The recent strife in York University’s student government surrounding slates of candidates representing different sides in the conflict is the latest in a string of events, which include arrests at the University of Toronto and the riot at Concordia University in September, 2002.

According to Salim Mansur, professor of political science at Western, debate is necessary to make any progress.

“Taking extreme measures on either side defeats the purpose of the university,” he said. “University’s a place where you should be able to debate anything and everything. But you don’t allow violence to take over.”

Western President Paul Davenport stressed the importance of protecting people’s rights in the debate as well. “What’s important is that debate be conducted in a safe, peaceful environment, where every student feels secure speaking his or her mind.”

Concordia has been labelled in some circles as a highly politicized campus, but Concordia’s co-ordinator of media relations, Chris Mota, said she didn’t necessarily agree.

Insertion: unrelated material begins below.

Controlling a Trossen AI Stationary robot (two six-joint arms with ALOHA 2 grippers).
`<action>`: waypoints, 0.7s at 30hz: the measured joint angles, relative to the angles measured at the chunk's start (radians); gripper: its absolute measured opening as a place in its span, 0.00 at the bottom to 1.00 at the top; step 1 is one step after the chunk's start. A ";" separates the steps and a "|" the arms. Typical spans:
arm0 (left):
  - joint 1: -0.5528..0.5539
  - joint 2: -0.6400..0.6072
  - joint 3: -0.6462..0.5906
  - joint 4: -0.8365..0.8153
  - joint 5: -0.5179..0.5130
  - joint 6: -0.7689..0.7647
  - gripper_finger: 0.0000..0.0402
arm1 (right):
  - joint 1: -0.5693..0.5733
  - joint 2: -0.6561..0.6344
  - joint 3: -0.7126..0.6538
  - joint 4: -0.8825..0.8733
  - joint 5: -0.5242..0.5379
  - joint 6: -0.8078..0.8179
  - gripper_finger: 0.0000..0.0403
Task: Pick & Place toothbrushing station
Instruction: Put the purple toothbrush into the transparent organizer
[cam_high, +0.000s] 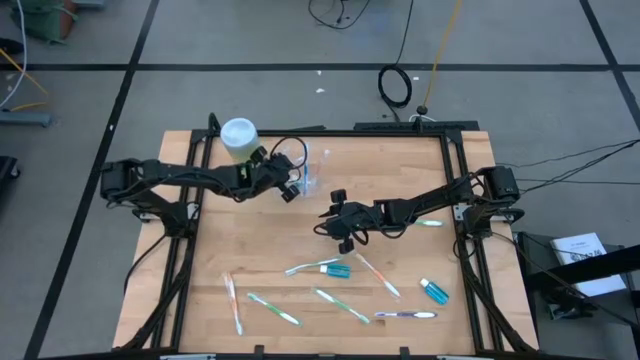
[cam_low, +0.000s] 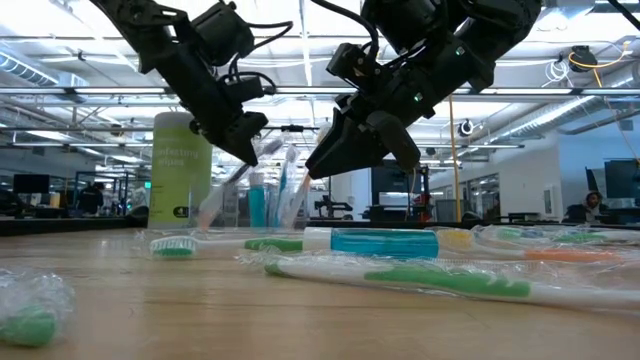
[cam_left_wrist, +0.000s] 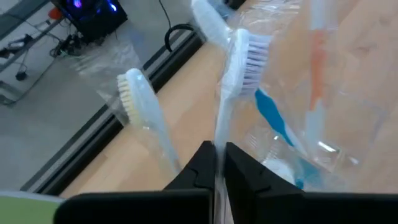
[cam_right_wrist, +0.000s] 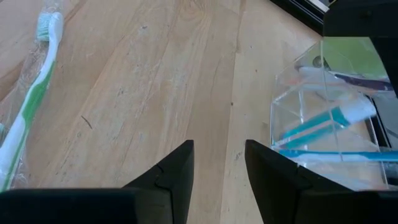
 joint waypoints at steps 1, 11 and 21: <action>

“The debate goes on in the academic environment. It’s coming out in the best possible forms,” she said, pointing to the success of the “Peace and Conflict Resolution” series of events on campus, designed to keep a lid on potential disorder, and engender positive, progressive debate.

The current student government was elected on an “activities, not activism” platform, Mota added.
Similarly, U of T is supporting “open dialogue and tolerance,” according to spokesperson Jane Stirling, who reported good relations between differently aligned student groups on campus.

“Concordia was a learning experience; everybody realized the importance of maintaining decorum and safety,” she said.

Western’s University Students’ Council VP-campus issues Adrienne Kennedy said this campus has been no more politicized this year than in years past.

“The only difference is this year we have two groups who’ve come forward who are directly involved and have strong opinions on the conflict,” Kennedy said, referring to Solidarity for Palestinian Human Rights and the Israeli Action Committee.

IAC President Mat Abramsky said he was not concerned about politicizing campus. “We don’t face ourselves off against groups like the SPHR; we have a message to bring — that’s our job.”

SPHR campaigns manager Randa Mouammar also believes her group is not politicizing Western: “I don’t think we’re there to politicize campus, I think we humanize it. Our goal is to bring awareness, not to negotiate human rights.”

“It is the nature of university students to form clubs, including political clubs, to pursue particular ideas or goals — what’s important to me is that when these groups get together, they respect peaceful traditions,” Davenport said.

Tozun Bahcheli, a King’s College professor of political science, agreed that debate surrounding the conflict on Canadian campuses was healthy.

“There’s not much activism going on at Western — there has been some; [student] groups taking turns bringing in pro-Palestinian and pro-Israeli speakers,” he said, adding many curious students without any attachment to the conflict have reported that they learned from the debates.